+++ Data segment
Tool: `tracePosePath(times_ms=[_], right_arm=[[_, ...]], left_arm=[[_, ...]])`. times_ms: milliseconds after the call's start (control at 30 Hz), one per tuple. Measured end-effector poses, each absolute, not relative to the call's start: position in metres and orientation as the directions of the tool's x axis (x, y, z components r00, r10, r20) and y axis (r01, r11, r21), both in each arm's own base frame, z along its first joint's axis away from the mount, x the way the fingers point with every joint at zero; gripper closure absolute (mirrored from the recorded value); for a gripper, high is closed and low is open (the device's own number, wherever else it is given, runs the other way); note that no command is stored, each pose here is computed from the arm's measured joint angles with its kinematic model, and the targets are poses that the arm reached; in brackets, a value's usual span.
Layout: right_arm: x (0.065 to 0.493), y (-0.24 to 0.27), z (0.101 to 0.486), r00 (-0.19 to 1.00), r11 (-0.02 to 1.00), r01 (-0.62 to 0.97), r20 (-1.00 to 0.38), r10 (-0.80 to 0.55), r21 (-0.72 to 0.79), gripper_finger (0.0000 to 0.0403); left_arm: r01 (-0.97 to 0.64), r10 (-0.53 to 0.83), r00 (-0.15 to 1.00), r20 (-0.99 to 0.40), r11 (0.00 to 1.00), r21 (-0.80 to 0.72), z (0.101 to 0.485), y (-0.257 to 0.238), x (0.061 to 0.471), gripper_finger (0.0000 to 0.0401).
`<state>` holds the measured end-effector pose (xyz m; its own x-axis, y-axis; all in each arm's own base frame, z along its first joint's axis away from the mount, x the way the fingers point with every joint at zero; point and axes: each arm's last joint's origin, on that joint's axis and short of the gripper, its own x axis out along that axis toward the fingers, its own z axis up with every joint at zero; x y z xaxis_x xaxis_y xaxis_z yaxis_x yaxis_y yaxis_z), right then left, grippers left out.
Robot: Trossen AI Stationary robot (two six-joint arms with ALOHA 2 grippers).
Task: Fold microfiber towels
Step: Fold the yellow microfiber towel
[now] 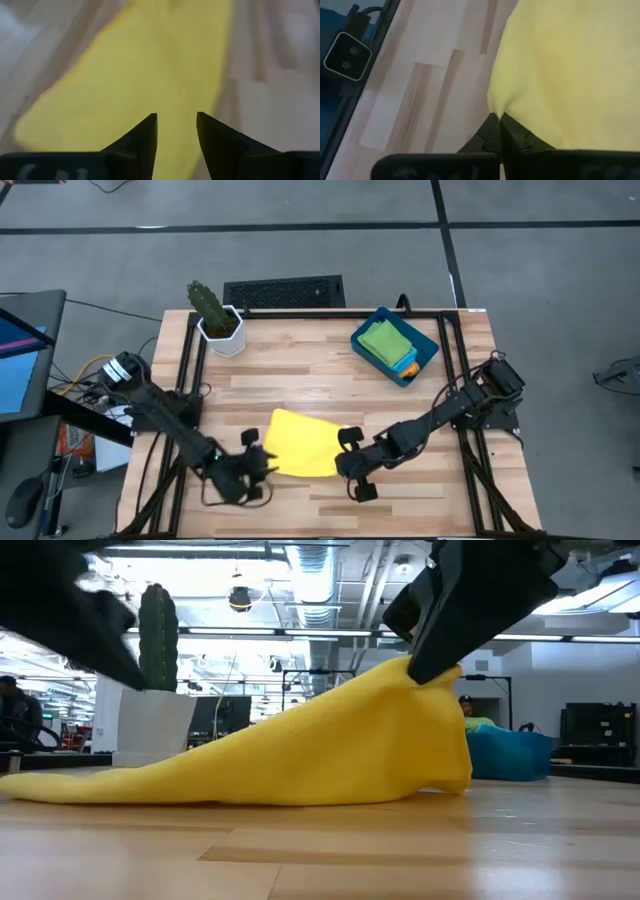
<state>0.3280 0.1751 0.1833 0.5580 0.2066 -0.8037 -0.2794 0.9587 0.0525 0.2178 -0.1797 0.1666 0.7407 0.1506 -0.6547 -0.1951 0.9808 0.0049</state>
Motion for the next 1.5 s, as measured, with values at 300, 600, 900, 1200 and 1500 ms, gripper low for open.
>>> tracePosePath(times_ms=[300, 600, 900, 1200, 1500], right_arm=[[0.328, 0.173, 0.183, 0.55, 0.962, -0.266, -0.812, 0.198, 0.054, 0.0376], [0.329, 0.17, 0.182, 0.546, 0.969, -0.235, -0.815, 0.192, 0.07, 0.0376], [0.321, 0.18, 0.181, 0.48, 0.957, -0.236, -0.836, 0.267, 0.17, 0.0348], [0.3, 0.208, 0.179, 0.453, 0.964, -0.183, -0.854, 0.256, 0.192, 0.0289], [0.272, 0.237, 0.167, 0.616, 0.972, -0.229, -0.782, 0.101, -0.055, 0.0229]], left_arm=[[-0.068, 0.138, 0.732, -0.668, 0.989, 0.13, 0.11, -0.208, 0.193, 0.0271], [-0.109, 0.208, 0.696, -0.687, 0.977, 0.186, 0.094, -0.205, 0.194, 0.0271], [-0.163, 0.209, 0.679, -0.703, 0.978, 0.133, 0.094, -0.201, 0.196, 0.0271], [-0.157, 0.192, 0.715, -0.672, 0.981, 0.114, 0.095, -0.2, 0.207, 0.0271], [-0.176, 0.185, 0.73, -0.658, 0.981, 0.081, 0.096, -0.198, 0.212, 0.0271]])
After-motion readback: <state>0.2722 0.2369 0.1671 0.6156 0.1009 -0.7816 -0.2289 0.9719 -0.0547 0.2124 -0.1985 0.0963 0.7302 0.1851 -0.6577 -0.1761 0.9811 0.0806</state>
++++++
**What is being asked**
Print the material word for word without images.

**Answer to the problem**
Tool: `tracePosePath(times_ms=[_], right_arm=[[_, ...]], left_arm=[[_, ...]])`. times_ms: milliseconds after the call's start (control at 30 Hz), one per tuple. Measured end-effector poses, each absolute, not relative to the call's start: position in metres and orientation as the directions of the tool's x axis (x, y, z components r00, r10, r20) and y axis (r01, r11, r21), both in each arm's own base frame, z along its first joint's axis away from the mount, x the way the fingers point with every joint at zero; gripper closure absolute (mirrored from the recorded value); for a gripper, high is closed and low is open (the device's own number, wherever else it is given, runs the other way); note that no command is stored, each pose here is computed from the arm's measured joint angles with its kinematic model, and the targets are poses that the arm reached; in brackets, a value's usual span.
Layout: right_arm: x (0.065 to 0.493), y (-0.24 to 0.27), z (0.101 to 0.486), r00 (-0.19 to 1.00), r11 (-0.02 to 1.00), r01 (-0.62 to 0.97), r20 (-1.00 to 0.38), r10 (-0.80 to 0.55), r21 (-0.72 to 0.79), gripper_finger (0.0000 to 0.0403); left_arm: r01 (-0.97 to 0.64), r10 (-0.53 to 0.83), r00 (-0.15 to 1.00), r20 (-0.99 to 0.40), r11 (0.00 to 1.00), r21 (-0.80 to 0.72), z (0.101 to 0.485), y (-0.257 to 0.238), x (0.061 to 0.471), gripper_finger (0.0000 to 0.0401).
`<state>` holds the measured end-effector pose (xyz m; its own x-axis, y-axis; all in each arm's own base frame, z along its first joint's axis away from the mount, x the way the fingers point with every joint at zero; point and axes: each arm's last joint's origin, on that joint's axis and short of the gripper, its own x axis out along that axis toward the fingers, its own z axis up with every joint at zero; x y z xaxis_x xaxis_y xaxis_z yaxis_x yaxis_y yaxis_z), right then left, grippers left out.
Robot: Trossen AI Stationary robot (two six-joint arms with ALOHA 2 grippers).
Task: Fold microfiber towels
Step: Fold the yellow microfiber towel
[now] 
<state>0.3280 0.1751 0.1833 0.5580 0.2066 -0.8037 -0.2794 0.9587 0.0525 0.2178 -0.1797 0.1666 0.7407 0.1506 -0.6547 -0.1951 0.9808 0.0049</state>
Motion for the next 1.5 s, as measured, with values at 300, 600, 900, 1200 and 1500 ms, gripper low for open.
>>> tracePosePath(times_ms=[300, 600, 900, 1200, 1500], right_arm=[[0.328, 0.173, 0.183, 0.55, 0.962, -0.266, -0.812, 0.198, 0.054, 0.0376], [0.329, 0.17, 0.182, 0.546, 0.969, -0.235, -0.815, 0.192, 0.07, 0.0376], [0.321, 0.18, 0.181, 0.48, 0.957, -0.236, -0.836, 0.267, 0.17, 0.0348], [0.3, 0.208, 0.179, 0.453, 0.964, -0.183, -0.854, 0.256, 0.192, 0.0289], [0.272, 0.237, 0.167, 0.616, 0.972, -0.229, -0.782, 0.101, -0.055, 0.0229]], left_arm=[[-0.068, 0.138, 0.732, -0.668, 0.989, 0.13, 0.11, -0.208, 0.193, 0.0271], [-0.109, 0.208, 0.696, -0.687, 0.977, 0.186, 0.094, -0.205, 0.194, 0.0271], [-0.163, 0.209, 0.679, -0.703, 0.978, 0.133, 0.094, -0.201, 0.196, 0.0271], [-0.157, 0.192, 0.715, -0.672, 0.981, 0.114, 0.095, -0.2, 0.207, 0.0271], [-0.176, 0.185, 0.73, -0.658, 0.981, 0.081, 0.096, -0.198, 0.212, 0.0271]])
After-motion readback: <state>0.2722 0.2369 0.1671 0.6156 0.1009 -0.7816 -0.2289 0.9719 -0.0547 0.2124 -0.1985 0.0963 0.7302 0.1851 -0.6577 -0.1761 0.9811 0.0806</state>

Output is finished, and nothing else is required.